Fox v Programmed Integrated Workforce Ltd[2021] QIRC 260

QUEENSLAND INDUSTRIAL RELATIONS COMMISSION

CITATION:

Craig Geoffrey Fox v Programmed Integrated Workforce Ltd [2021] QIRC 260

PARTIES:

Craig Geoffrey Fox

(Applicant)

v

Programmed Integrated Workforce Ltd

(Respondent)

CASE NO.:

B/2021/4

PROCEEDING:

Application in existing proceedings

DELIVERED ON:

22 July 2021

HEARING DATE:

22 July 2021

MEMBER:

Merrell DP

HEARD AT:

Brisbane

ORDERS:

  1. That the Applicant shall, by 4.00pm on Friday, 30 July 2021, deliver to Randstad Pty Ltd a copy of this Order and a copy of:
  1. The Applicant’s Application in Matter No. B/2021/4 filed on 13 January 2021;
  1. The Directions Order made by Industrial Commissioner Hartigan in Matter No. B/2021/4 dated 16 March 2021;
  1. The draft Statement of Agreed Facts in Matter No. B/2021/4; and
  1. The Respondent’s Response in Matter No. B/2021/4 filed on 14 May 2021.
  1. That the Applicant shall deliver the documents listed in Order 1 under cover of a letter drawing the attention of Randstad Pty Ltd to the fact that the documents are relevant to a matter being mentioned in the Commission at 1.00pm on Thursday, 12 August 2021 and that the Commission has determined that Randstad Pty Ltd may have an interest in the matter before the Commission and may wish to be heard.
  1. That the documents and letter referred to in Orders 1 and 2 must be served by the Applicant on the Respondent, by 4.00pm on Friday, 30 July 2021.
  1. That the matter be listed for Mention at 1.00pm on Thursday, 12 August 2021.
  1. That should Randstad Pty Ltd wish to be heard on any matters raised in the documents delivered to it by the Applicant, it is to appear at the Mention at 1.00pm on Thursday, 12 August 2021, at which time further directions may be made as to the further conduct of the matter.

CATCHWORDS:

INDUSTRIAL LAW – QUEENSLAND – RECORDS AND WAGES – application made by inspector appointed pursuant to s 899 of the Industrial Relations Act 2016 for an order that the respondent pay an employee's unpaid wages in the form of pro rata long service leave – respondent contends it is not liable for the employee's pro rata long service leave because of the transfer of calling between it and a third  party prior to the termination of the employee's employment – applicant,  by way of an application in existing proceedings,  requested the Commission make directions orders that the applicant deliver particular documents to the third party and that the applicant send a letter to the third party indicating that the Commission had determined it may have an interest in the proceedings and inviting the third party to be heard – consideration of whether, in all the circumstances, the Commission should exercise discretion to make directions orders of the kind sought by the applicant – directions orders of the kind sought by the applicant made because the defence raised by the respondent will require a consideration of the legal interest of the third party

LEGISLATION:

Industrial Relations Act 2016, s 95, s 132, s 429, s 447, s 451,  s 475, s 476, s 539 and s 899

Industrial Relations (Tribunals) Rules 2011, r 41

CASES:

Assistant Commissioner Condon v Pompano Pty Ltd [2013] HCA 7; (2013) 252 CLR 38

China First Pty Ltd v Mount Isa Mines Ltd [2018] QCA 350; [2019] 3 Qd R 173

Gilbert v Metro North Hospital and Health Service & Ors [2020] QIRC 084

Oakey Coal Action Alliance Inc v New Acland Coal Pty Ltd [2021] HCA 2; (2021) 95 ALJR 128

Queensland Services, Industrial Union of Employees v Moreton Bay Regional Council [2020] ICQ 021

APPEARANCES:

Mr C. Fox, the Applicant.

Ms K. Greig of the Respondent.

HIS HONOUR:       

The applicant is an industrial inspector appointed pursuant to section 899 subsection (2) of the Industrial Relations Act 2016, which I will refer to as the IR Act. 

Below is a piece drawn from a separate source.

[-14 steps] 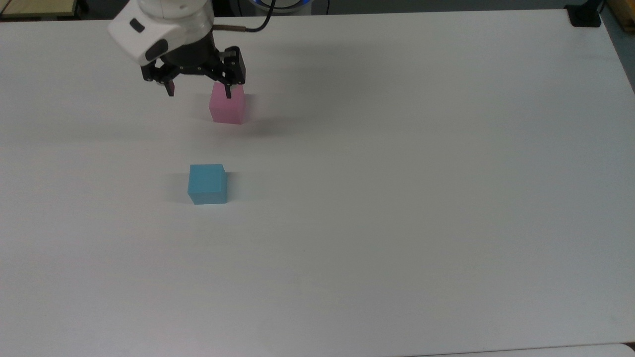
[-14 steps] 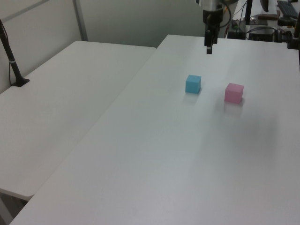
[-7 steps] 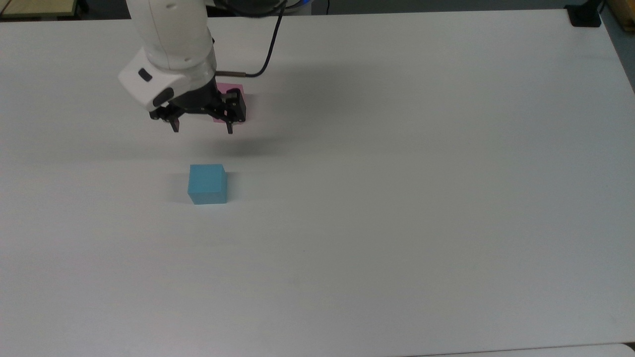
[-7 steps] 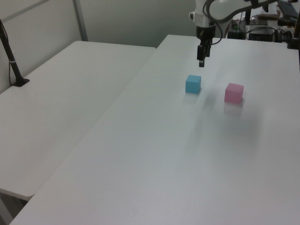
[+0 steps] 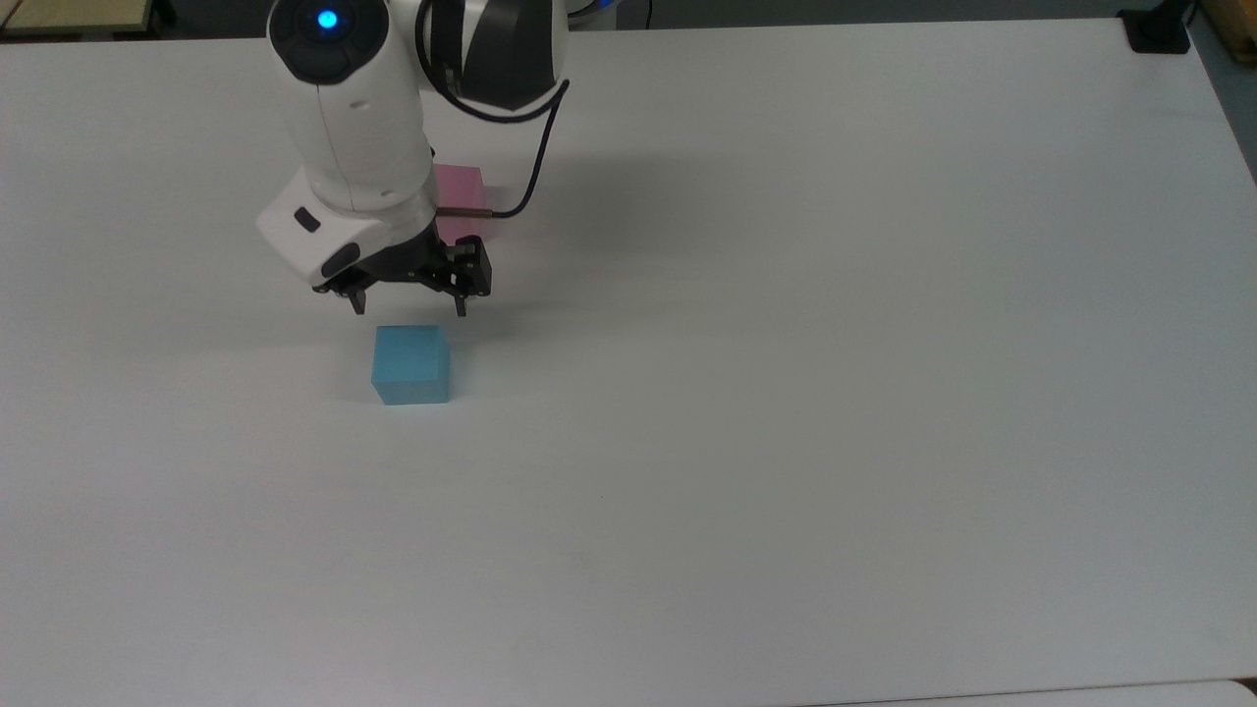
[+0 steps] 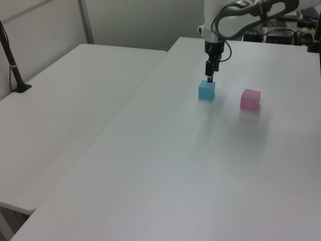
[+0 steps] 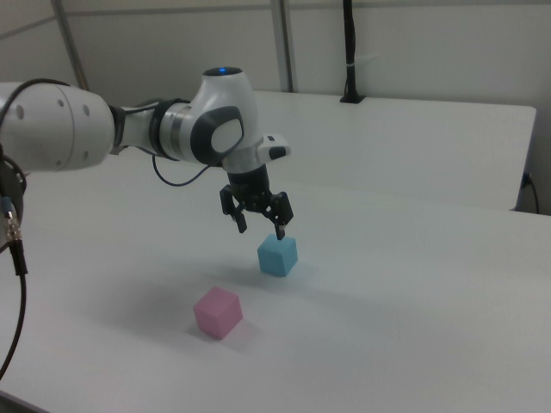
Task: Put blue cube on pink cube
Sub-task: 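Close the gripper on the blue cube and lift it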
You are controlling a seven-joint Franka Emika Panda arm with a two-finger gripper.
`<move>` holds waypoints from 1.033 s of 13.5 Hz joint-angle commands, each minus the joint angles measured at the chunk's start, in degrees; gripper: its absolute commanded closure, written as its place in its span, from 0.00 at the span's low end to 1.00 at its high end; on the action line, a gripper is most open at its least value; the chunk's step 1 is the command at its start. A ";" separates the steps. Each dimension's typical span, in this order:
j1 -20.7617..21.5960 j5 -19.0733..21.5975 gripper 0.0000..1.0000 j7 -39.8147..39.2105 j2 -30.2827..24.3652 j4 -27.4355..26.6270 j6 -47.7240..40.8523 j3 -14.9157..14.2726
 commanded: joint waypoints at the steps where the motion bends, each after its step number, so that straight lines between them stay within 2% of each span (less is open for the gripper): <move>1: 0.39 0.86 0.01 2.14 1.54 -0.06 2.81 -0.32; 14: 0.39 -2.22 0.00 2.50 4.71 1.00 3.34 0.03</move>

As a consequence, the applicant has power, pursuant to the combined effect of section 475 subsection (1) paragraph (a) and section 476 subsection (2) paragraph (e) of the IR Act to make an application that the Commission order payment of an employee’s unpaid wages.

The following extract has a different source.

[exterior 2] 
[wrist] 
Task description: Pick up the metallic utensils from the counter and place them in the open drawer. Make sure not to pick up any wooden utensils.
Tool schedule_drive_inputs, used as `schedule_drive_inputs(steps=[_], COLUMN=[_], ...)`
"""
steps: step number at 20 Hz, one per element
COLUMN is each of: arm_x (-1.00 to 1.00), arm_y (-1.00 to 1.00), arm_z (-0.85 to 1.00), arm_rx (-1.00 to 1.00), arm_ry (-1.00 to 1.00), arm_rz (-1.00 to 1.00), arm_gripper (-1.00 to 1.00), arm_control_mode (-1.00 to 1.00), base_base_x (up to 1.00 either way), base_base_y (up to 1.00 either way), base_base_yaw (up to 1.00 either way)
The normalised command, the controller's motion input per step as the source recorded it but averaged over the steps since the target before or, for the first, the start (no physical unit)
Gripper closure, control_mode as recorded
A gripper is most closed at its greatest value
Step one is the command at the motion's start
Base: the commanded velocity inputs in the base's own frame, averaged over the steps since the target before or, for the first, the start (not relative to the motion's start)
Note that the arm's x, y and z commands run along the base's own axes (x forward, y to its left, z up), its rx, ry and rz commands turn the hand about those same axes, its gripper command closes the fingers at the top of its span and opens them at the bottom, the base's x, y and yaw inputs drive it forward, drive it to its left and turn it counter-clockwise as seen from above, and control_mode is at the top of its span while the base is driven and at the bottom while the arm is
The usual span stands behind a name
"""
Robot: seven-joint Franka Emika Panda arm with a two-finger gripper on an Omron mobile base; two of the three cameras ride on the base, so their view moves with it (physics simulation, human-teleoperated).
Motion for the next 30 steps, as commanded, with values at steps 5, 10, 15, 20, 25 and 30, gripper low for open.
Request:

By application filed on 13 January 2021, Mr Fox made an application for the payment of pro rata long service leave said to be payable and unpaid by Programmed Integrated Workforce Pty Ltd, which I will refer to as PIW, to Mr Andrew Haining, in the amount of $8,910 gross.  I will refer to that application as the application.

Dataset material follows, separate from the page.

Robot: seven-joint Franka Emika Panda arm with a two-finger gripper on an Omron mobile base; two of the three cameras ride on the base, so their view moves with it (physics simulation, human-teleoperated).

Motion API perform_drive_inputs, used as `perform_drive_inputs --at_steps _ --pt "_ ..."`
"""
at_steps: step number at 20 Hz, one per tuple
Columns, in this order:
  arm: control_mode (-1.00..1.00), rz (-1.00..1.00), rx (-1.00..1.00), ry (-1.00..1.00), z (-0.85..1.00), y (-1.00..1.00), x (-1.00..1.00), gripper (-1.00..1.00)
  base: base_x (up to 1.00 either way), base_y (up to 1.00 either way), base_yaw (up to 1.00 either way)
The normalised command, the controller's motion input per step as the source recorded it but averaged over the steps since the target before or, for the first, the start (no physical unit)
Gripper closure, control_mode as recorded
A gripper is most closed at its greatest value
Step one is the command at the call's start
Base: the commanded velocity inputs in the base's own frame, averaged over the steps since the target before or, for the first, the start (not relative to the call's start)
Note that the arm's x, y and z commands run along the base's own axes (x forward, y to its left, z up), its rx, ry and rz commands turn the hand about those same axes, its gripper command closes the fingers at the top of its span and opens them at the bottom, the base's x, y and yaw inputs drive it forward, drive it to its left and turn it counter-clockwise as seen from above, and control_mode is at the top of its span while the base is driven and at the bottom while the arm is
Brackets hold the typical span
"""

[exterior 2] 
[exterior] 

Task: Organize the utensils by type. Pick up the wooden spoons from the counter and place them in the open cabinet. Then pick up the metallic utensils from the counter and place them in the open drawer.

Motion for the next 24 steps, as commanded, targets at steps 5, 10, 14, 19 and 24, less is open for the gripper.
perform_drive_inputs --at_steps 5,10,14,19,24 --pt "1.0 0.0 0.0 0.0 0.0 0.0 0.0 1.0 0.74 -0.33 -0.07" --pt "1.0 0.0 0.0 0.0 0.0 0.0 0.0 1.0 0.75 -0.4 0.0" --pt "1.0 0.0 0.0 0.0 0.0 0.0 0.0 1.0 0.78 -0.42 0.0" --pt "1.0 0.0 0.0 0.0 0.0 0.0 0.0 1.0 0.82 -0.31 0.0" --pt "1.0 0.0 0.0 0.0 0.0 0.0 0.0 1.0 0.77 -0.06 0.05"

The statement of material facts accompanying the application relevantly contended:  (a) PIW conducts the labour hire business and Mr Haining had been continuously employed by PIW from 3 October 2011 to 2 October 2019.  (b) Mr Haining was placed with a host employer, being the Brisbane City Council, which I will refer to as the council.  (c) Mr Haining was employed in a casual capacity as a general hand/gardener.  (d) On or around August 2019, the council awarded the contract, to supply labour, away from PIW and awarded the contract to a new labour hire provider, Randstad Pty Ltd, which I will refer to as Randstad.  (e) On 4 July 2019, PIW sent an email to all employees affected by the loss of the council contract stating, amongst other things, that: 

Should employees wish to remain in your current role at BCC you will be asked to transition to Randstad.

(f) Following the loss of the contract to the council, Mr Haining received no further offers of employment from PIW.  (g) On 2 August 2019, PIW ceased being the employer of Mr Haining and Mr Haining commenced employment with Randstad.  (h) Mr Haining continued to be assigned to the council in the capacity of a casual general hand/gardener, and, (i) Mr Haining resigned from Randstad effective 27 October 2019 due to health-related reasons.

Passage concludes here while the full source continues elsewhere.